Practices in Wales and the west remained the most pessimistic about future workloads, returning a balance figure of -14, and practices in London (balance figure -10) and the south of England (balance figure -6) were also cautious about the medium-term outlook. The balance figure for practices in the Midlands and East Anglia joined them in negative territory, falling from zero to -3.
In contrast, the north of England remains by far the most optimistic location, returning a balance figure of +26 - up from +15 last month.
In terms of practice size, large practices (with 51+ staff) fell sharply into negative territory, returning a balance figure of -40.

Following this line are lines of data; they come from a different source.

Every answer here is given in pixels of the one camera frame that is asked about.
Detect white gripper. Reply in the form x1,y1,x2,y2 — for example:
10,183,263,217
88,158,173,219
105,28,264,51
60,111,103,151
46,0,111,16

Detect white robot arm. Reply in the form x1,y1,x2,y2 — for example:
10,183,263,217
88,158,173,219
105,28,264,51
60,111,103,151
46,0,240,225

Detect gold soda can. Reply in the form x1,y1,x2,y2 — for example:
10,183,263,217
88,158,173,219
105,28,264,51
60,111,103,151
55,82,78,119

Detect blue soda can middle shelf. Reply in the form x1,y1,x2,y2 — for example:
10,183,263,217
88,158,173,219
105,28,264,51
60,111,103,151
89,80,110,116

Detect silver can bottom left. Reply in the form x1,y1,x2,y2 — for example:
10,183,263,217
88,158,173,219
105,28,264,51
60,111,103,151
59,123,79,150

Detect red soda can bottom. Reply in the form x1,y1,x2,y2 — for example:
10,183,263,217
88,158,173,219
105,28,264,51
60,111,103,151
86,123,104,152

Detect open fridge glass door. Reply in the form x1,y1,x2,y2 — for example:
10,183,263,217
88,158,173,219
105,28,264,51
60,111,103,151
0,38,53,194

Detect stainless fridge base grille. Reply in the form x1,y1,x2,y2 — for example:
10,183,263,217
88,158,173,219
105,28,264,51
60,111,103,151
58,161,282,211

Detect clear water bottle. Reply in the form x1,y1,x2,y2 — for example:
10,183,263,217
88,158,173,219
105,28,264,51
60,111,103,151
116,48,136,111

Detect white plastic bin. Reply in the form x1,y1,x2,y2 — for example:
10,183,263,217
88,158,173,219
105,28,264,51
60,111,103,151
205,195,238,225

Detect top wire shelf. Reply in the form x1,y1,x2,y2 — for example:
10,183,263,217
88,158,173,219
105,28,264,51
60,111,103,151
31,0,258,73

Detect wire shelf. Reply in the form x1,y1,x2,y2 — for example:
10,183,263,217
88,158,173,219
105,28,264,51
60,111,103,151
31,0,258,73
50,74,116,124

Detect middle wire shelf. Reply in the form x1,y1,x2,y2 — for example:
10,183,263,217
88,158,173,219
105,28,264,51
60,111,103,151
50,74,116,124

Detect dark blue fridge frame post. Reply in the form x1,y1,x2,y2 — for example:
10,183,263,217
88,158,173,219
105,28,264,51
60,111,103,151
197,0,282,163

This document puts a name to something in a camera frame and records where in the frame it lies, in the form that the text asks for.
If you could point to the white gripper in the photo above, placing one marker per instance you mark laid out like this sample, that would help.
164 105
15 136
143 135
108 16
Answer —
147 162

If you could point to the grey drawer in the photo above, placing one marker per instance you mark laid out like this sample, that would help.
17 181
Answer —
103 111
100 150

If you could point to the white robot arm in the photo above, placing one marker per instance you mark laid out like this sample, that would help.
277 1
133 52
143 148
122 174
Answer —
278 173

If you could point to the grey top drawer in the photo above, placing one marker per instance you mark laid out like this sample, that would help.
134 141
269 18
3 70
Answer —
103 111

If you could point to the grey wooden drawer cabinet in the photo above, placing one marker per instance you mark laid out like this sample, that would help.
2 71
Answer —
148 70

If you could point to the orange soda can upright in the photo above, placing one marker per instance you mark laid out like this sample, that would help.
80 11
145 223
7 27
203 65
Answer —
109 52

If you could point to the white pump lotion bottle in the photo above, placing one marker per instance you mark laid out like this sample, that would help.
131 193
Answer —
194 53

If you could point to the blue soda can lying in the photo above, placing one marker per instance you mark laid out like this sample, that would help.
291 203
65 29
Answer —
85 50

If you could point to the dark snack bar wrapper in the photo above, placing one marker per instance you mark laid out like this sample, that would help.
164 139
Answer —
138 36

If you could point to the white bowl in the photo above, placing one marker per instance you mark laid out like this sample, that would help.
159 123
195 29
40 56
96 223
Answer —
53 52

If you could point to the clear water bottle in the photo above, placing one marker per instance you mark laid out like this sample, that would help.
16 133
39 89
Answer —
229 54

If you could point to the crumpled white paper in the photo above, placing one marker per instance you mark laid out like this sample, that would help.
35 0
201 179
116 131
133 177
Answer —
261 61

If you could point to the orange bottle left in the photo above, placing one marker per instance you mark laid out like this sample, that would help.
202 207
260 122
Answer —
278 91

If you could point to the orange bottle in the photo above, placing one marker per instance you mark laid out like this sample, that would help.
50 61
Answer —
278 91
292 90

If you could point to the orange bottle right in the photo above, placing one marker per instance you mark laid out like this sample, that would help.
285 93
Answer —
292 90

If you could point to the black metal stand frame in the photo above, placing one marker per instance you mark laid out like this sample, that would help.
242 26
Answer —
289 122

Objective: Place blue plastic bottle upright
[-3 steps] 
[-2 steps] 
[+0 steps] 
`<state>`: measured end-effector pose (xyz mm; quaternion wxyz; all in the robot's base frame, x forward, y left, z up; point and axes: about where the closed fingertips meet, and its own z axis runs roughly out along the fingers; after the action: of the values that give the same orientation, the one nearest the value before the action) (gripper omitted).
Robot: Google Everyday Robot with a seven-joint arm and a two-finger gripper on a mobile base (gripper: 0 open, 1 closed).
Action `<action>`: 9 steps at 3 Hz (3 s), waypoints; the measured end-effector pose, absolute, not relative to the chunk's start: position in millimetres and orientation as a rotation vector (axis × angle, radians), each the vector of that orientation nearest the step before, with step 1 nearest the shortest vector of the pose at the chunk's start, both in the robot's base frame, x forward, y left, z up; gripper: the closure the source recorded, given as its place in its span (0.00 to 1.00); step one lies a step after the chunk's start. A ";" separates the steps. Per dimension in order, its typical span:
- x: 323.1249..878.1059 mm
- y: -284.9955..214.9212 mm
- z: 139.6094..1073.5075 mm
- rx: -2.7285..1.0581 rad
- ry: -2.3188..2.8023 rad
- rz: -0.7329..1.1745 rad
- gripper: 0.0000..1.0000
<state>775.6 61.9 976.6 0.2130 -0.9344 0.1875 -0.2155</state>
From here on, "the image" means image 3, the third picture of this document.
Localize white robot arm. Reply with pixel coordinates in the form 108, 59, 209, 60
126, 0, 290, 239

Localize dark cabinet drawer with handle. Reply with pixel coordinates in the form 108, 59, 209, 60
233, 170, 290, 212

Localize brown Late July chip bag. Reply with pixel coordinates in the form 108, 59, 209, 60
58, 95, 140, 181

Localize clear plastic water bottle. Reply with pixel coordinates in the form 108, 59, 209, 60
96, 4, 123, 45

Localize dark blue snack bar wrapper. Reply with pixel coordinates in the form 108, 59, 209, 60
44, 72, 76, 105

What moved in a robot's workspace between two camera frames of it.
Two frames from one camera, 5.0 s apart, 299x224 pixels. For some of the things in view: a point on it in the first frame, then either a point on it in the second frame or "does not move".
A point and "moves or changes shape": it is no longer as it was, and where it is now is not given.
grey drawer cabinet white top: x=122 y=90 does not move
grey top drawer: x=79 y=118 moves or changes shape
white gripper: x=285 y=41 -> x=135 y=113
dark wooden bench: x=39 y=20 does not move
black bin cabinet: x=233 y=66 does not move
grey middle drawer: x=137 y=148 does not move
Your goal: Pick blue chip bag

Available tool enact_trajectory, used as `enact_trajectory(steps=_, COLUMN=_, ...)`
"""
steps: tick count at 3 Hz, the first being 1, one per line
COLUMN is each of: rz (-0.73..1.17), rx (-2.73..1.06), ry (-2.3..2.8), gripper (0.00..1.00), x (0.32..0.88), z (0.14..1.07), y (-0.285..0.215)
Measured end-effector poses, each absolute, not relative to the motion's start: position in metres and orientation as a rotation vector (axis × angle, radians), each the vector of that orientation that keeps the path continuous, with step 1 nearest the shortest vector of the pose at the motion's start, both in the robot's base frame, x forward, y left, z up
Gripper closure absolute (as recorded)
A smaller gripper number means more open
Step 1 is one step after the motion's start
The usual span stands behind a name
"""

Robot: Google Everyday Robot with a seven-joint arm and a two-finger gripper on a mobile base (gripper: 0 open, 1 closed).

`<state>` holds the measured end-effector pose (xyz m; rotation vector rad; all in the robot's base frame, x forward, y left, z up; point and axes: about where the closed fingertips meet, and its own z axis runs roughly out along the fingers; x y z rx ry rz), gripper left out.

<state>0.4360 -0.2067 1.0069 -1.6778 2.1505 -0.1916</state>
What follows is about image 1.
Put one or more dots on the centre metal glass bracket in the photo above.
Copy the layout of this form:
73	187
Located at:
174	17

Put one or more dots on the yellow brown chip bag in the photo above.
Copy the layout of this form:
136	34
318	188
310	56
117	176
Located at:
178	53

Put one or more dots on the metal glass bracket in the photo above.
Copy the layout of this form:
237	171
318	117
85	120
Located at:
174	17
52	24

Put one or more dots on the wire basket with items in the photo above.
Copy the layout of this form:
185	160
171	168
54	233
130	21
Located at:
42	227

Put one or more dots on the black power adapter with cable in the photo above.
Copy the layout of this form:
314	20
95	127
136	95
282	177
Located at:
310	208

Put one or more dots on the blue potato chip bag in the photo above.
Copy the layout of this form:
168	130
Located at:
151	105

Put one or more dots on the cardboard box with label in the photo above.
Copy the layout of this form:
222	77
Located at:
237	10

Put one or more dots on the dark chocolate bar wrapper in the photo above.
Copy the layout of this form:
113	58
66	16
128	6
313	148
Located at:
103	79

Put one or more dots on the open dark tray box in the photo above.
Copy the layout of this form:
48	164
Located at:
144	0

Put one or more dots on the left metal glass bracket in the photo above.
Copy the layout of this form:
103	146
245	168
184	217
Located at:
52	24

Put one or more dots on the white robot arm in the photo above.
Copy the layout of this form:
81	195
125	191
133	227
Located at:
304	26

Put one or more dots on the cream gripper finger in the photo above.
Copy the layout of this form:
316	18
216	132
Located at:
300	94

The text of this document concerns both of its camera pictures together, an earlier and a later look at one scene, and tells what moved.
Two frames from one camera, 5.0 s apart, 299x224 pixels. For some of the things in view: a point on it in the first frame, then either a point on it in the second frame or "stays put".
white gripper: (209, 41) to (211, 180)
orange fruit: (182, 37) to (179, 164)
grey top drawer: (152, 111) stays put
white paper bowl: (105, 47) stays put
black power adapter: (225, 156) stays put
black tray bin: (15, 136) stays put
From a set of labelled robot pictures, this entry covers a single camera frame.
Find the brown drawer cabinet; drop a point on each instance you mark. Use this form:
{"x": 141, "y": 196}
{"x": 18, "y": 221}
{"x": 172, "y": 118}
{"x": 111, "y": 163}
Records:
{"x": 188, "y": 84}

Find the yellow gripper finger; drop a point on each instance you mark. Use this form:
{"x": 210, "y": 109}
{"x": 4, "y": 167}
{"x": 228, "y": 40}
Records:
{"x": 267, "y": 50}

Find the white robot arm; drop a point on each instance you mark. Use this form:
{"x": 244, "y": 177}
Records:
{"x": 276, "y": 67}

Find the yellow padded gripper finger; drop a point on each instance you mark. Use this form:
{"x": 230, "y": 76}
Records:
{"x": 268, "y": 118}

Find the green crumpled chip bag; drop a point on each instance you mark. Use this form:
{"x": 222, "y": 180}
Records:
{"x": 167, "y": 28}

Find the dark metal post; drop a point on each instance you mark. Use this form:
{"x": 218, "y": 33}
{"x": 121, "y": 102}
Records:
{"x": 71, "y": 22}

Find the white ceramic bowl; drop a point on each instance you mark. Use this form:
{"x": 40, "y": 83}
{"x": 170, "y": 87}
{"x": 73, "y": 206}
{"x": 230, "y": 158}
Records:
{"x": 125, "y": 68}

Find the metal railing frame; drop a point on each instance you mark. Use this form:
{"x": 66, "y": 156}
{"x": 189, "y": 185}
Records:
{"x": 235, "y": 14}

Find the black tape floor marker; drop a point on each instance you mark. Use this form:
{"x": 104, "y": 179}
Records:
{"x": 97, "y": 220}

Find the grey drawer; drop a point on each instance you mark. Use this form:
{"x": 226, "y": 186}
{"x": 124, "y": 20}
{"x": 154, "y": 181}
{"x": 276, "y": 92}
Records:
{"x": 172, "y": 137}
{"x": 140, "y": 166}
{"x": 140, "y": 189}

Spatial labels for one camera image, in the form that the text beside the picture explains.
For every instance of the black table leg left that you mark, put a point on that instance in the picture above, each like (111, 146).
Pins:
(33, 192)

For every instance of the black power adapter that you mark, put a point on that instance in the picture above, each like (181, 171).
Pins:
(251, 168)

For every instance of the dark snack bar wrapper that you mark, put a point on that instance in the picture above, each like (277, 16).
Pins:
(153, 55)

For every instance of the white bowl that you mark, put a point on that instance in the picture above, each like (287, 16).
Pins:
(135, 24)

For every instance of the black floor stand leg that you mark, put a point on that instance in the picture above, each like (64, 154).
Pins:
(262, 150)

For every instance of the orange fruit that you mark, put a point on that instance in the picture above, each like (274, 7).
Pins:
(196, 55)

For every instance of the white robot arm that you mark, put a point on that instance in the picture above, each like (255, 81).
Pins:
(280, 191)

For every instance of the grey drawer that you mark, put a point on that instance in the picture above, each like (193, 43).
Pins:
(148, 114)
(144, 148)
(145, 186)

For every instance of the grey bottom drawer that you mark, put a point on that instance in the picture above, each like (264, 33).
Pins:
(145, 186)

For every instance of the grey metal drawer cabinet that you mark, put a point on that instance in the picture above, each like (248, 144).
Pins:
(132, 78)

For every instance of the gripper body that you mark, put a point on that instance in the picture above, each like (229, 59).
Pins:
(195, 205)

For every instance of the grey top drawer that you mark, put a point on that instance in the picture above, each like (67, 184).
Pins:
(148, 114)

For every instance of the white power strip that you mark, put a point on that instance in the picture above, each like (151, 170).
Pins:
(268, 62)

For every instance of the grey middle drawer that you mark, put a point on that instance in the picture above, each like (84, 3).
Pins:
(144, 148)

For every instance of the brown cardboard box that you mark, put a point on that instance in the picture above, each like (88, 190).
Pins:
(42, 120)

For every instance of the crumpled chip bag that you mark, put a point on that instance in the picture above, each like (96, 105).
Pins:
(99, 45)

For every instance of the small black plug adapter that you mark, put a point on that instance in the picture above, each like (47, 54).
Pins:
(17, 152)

Medium-sized practices (with 11 to 50 staff) seemed much more upbeat at +15, but small practices (with 1 to 10 staff) remained nervous, returning a balance figure of -5 down from +1.
The picture remained mixed in terms of different work sectors. While the private housing sector workload forecast recovered a little from its dramatic fall last month (+3 up from zero) and the commercial sector saw a modest rise (to -1 from -2), the public sector workload forecast remained in negative territory (at -2), and the community sector forecast (-4) experienced another slight decline.
While the overall RIBA Future Trends Staffing Index fell marginally to zero in January (down from +1), the staffing forecast for large practices (with 51+ staff) saw a very significant reverse, falling to -40.
Medium-sized practices (with 11 to 50 staff) returned a staffing forecast balance figure of zero and small practices (with 1 to 10 staff), returned a figure of +1, nudging out of negative territory.
RIBA Executive Director Members, Adrian Dobson, said:
“There is no doubt that practices of all sizes are cautious about increasing staffing levels due to the current climate of political and economic uncertainty, however this month’s findings show that larger practices in particular feel far more vulnerable and warier than they have of late. The employment market for salaried architects certainly looks to be somewhat more challenging for applicants over the next quarter.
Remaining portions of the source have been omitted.